Rust port - Githubissues

Crypto-Spartan commented 3 years ago

Hi!

I'm interested in porting this project over to ~~Golang~~ Rust. I have a project I'm working on, and I think it would be pretty cool to use this library. I know this is covered by the BSD-3 license (which I believe allows for derived works,) but I wanted to ask @k0dai for permission and see his thoughts on it.

g1mv commented 3 years ago

Hello @Crypto-Spartan ! I don't see any problem with that ^^ You can re-use/re-develop all algorithms in your project with proper credits ! Thank you

Crypto-Spartan commented 3 years ago

Awesome! I have absolutely no problem giving credit to you and linking this library.

Will I be required to license the ported version using the BSD license as well?

g1mv commented 3 years ago

No ! As long as you keep the copyright notice, for me it's all good, you can choose any licence of your liking :)

Crypto-Spartan commented 3 years ago

Apologies, been a while since I've looked at this. Life got busy.

Is there any sort of documentation about how each of the algorithms themselves work? I'm not super familiar with C, so any other documentation would be helpful as I find C a bit difficult to read/decipher what's going on.

g1mv commented 3 years ago

Hello ! No there's no documentation, you're going to need to look inside the C code I'm afraid. If you take the chameleon (fastest and "simplest") algorithm for example, you need to take a look at chameleon_encode.c and specifically the density_chameleon_encode_kernel method (the nomenclature is similar for other algorithms). Here you can see how the encoding works: in two parts, via a 64-bit signature and a series of bytes. The algorithm reads input data by groups of 4 bytes (the other algos do the same, 4 byte processing is one of the strong points of this library speedwise), it then applies a hash to this 4-byte group using the DENSITY_CHAMELEON_HASH_ALGORITHM macro to obtain a 16-bit key. The key is then checked against the dictionary (which contains 2^16 4-byte entries, a small footprint making it readily available from processors' Lx cache hence access speed), to see if it has already been encountered previously. If that is the case and the value is identical to what was stored previously using the key, then a 1 is pushed in the signature, and the hash value (16 bits or 2 bytes) is written in the output stream. If not, then the 4 input bytes are copied in the output stream, and the key/value pair is inserted in the dictionary. Once the signature is full (64 bits have been utilized), its 8 bytes are copied to the output stream and it is reset to zeros, and so on. Other algorithms are derivations of this, for example Cheetah uses a 2-level dictionary (to enable a hash key to be associated with two values) with predictions lookup to store causal sequences, for example if A (4 bytes) is always followed by B (4 bytes) in the data stream, then if A comes up in the input stream, and B follows, a signature code is inserted to signal that the predicted next group is conformant with available predictions and this avoids writing any bytes to the output stream. If A is followed by some C (4 bytes) on the other hand, the full C is written to the output stream and the predictions lookup data structure is updated with prediction(A) -> C. Finally Lion has 4 levels of dictionary entries and 3 levels of prediction entries (lion_dictionary.h).
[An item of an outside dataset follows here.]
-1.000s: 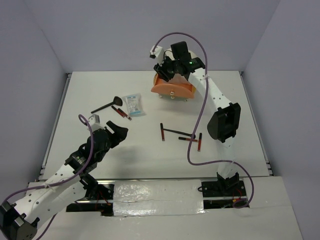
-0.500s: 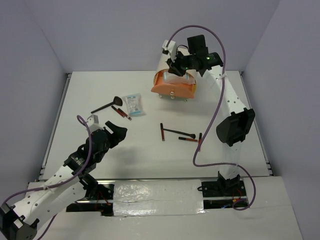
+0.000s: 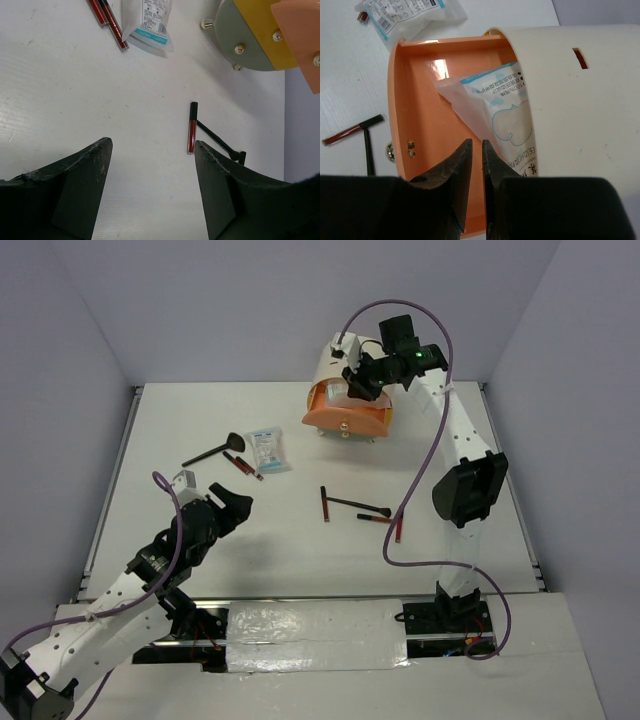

The "*_dictionary.h" files give you the dictionary structures used by each algorithm.

Crypto-Spartan commented 3 years ago

Thank you! This description is definitely helpful.

Crypto-Spartan commented 2 years ago

So I have officially begun working on this after a long hiatus. I have to say, it is really difficult to follow the algorithms in the code, especially without any comments at all.

I've read over your previous comment 8-10 times at this point, and I still can't figure out how the signature works in tandem with the dictionary and output stream. I understand that it hashes 4 bytes and uses that as input in the dictionary, but I don't really understand where/how the signature comes into play.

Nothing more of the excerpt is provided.